Alterations of gut microbiota and metabolic profiles in stool samples after different treatments in DSS-induced colitis mice. (a) β-Diversity of the gut microbiota by PCoA plots. (b, c) Relative abundance of microbial taxa at the genus level in each group. (d) Concentrations of SCFAs were measured (n = 5). (e) Analysis of various metabolites in metabolic pathway between NS and RSV+Li01 groups and the difference of tryptophan and indoleacetic acid concentration in all groups. Data are presented as mean ± SEM, ^∗P < 0.05, ^∗∗P < 0.01, ^∗∗∗P < 0.001, and ^∗∗∗∗P < 0.0001 for the comparison.

Figure 3

Interactions between RSV and Li01 through in vivo and in vitro studies. (a) Impact of RSV on the growth curve of Li01. (b) Experimental design for investigating the change in gut microbiota at the genus level of conventional mice subjected to different treatments, including RSV, Li01, and RSV+Li01. (c) Experimental design for studying the metabolism of RSV in GF mice before and after colonization with Li01. The Li01 colonies in feces collected on days 4, 7, and 14 in GF mice were shown. (d) Concentration of RSV and its metabolites were measured in feces of GF, conventional mice, and DSS-induced colitis mice (n = 5).

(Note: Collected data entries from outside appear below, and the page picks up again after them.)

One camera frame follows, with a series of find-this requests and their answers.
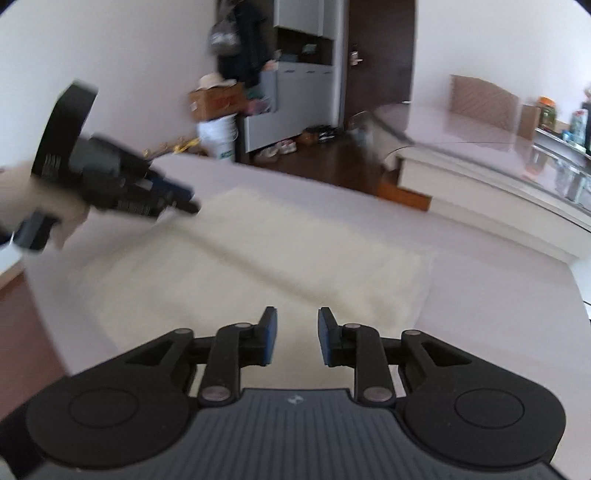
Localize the cardboard box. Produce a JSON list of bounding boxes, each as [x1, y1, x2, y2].
[[188, 83, 246, 123]]

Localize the grey cabinet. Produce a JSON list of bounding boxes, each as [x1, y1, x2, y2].
[[244, 0, 346, 154]]

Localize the colourful pile of clothes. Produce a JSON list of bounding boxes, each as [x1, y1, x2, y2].
[[246, 88, 274, 117]]

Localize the hanging grey bag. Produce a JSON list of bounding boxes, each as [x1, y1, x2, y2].
[[210, 19, 242, 59]]

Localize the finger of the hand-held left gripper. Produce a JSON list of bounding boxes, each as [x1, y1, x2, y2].
[[116, 196, 202, 223], [147, 172, 195, 200]]

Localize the yellow decoration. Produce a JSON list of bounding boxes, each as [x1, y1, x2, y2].
[[143, 137, 205, 160]]

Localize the hanging dark coat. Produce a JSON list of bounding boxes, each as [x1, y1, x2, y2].
[[217, 0, 269, 89]]

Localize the brown woven chair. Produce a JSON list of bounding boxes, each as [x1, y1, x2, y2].
[[450, 74, 523, 133]]

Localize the person's left hand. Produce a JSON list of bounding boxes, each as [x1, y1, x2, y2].
[[0, 164, 90, 251]]

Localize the glass-top dining table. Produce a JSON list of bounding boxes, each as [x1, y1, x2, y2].
[[373, 103, 591, 265]]

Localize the beige hat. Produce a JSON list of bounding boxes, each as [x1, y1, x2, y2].
[[198, 73, 237, 91]]

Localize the white sneakers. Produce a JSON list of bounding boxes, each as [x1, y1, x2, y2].
[[257, 140, 297, 160]]

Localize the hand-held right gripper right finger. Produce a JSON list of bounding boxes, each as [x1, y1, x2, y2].
[[317, 307, 468, 409]]

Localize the cream towel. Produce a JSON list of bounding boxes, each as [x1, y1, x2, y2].
[[69, 187, 435, 352]]

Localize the white bucket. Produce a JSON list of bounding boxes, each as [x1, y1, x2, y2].
[[198, 115, 239, 162]]

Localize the cluster of bottles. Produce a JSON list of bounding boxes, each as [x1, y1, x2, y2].
[[561, 85, 591, 154]]

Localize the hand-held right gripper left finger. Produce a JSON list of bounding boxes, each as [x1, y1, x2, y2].
[[122, 306, 280, 409]]

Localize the green bottle with orange cap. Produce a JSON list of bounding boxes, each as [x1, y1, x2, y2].
[[538, 96, 560, 131]]

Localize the small brown carton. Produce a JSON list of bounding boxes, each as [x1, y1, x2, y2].
[[519, 104, 546, 139]]

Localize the dark brown door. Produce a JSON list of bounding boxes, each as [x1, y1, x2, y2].
[[344, 0, 417, 131]]

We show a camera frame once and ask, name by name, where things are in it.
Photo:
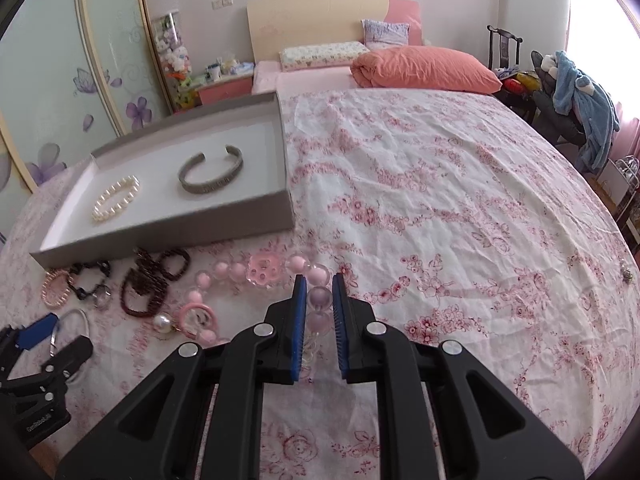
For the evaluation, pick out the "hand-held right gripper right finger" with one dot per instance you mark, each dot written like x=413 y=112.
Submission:
x=340 y=332

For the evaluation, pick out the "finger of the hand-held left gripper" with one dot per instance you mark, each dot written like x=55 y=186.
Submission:
x=37 y=329
x=75 y=352

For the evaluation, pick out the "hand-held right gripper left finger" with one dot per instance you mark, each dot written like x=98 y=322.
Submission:
x=299 y=332

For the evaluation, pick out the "thin silver bangle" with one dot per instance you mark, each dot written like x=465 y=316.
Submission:
x=85 y=320

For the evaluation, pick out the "grey jewelry tray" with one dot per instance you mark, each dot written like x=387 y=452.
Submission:
x=225 y=210

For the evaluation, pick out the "grey metal cuff bangle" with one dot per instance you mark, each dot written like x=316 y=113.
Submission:
x=207 y=188

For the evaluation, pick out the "pink and cream nightstand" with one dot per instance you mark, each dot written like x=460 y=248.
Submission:
x=225 y=91

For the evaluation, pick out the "flower print sliding wardrobe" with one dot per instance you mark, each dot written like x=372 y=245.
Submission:
x=50 y=60

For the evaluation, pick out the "white cup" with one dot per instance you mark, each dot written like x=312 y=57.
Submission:
x=215 y=72

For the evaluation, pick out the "folded salmon quilt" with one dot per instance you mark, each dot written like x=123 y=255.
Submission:
x=425 y=67

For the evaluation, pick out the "floral print pillow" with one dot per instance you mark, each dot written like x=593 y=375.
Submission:
x=320 y=54

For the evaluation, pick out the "small purple cushion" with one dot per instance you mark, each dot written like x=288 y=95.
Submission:
x=385 y=34

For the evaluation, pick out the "grey chair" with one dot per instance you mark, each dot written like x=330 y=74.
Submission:
x=555 y=115

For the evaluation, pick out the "red yellow plush toy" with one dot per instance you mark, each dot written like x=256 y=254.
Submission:
x=520 y=82

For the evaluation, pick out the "clear tube of plush toys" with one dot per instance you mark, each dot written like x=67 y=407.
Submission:
x=172 y=50

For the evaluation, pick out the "cardboard box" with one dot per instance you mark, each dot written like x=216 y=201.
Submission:
x=612 y=182

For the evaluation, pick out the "cream and pink headboard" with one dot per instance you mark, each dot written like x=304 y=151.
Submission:
x=310 y=20

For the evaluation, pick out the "dark wooden chair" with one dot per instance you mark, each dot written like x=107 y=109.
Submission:
x=502 y=47

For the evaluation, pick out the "blue plush robe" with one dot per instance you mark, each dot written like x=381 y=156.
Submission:
x=585 y=100

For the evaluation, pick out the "pink curtain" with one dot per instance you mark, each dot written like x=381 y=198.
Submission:
x=631 y=135

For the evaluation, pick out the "white wall socket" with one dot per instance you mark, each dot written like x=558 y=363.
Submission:
x=222 y=2

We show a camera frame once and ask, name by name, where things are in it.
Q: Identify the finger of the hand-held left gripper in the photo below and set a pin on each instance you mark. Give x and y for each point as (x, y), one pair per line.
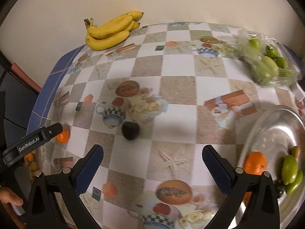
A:
(53, 130)

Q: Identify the person's left hand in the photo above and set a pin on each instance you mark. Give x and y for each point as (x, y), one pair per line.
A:
(9, 198)

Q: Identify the reddish wooden board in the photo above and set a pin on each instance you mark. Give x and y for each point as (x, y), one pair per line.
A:
(25, 76)

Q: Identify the green mango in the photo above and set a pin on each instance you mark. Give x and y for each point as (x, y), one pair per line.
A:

Data are presented as mean ± SEM, ^∗P < 0.05, ^∗∗P < 0.01, ^∗∗∗P < 0.001, and ^∗∗∗∗P < 0.0001 for the comparison.

Figure 4

RSV and Li01 combination treatment improved intestinal barrier function by activating the expression of AHR. Relative mRNA levels of AHR (a) and CYP1A1 (b) in colon tissue of GF mice, conventional mice, and DSS-induced colitis mice were determined by RT-qPCR. Effect of RSV and DHR on the expression of AHR and CYP1A1 in Caco-2 monolayer cells by RT-qPCR analysis (c) and Western blot analysis (d). Data are presented as mean ± SEM, n = 5, ^∗P < 0.05, ^∗∗P < 0.01, ^∗∗∗P < 0.001, and ^∗∗∗∗P < 0.0001 for the comparison.

Figure 5

Impact of RSV and Li01 combination treatment on the serotonergic pathway in DDS-induced colitis mice. (a) 5-HT concentration in serum was quantified. The expression of Tph1, SERT, and 5-HT₇R in the colon of DSS-induced colitis mice were analyzed by RT-qPCR. The expression of Tph1, SERT, and 5-HT₇R in Caco-2 monolayer cells were determined by RT-qPCR analysis (b) and Western blot analysis (c). Data are presented as mean ± SEM, n = 5, ^∗P < 0.05, ^∗∗P < 0.01, ^∗∗∗P < 0.001, and ^∗∗∗∗P < 0.0001 for the comparison.

Figure 6

A schematic diagram illustrating the mechanism of synergistic effects of RSV and Li01 combination in treatment ameliorating DSS-induced colitis.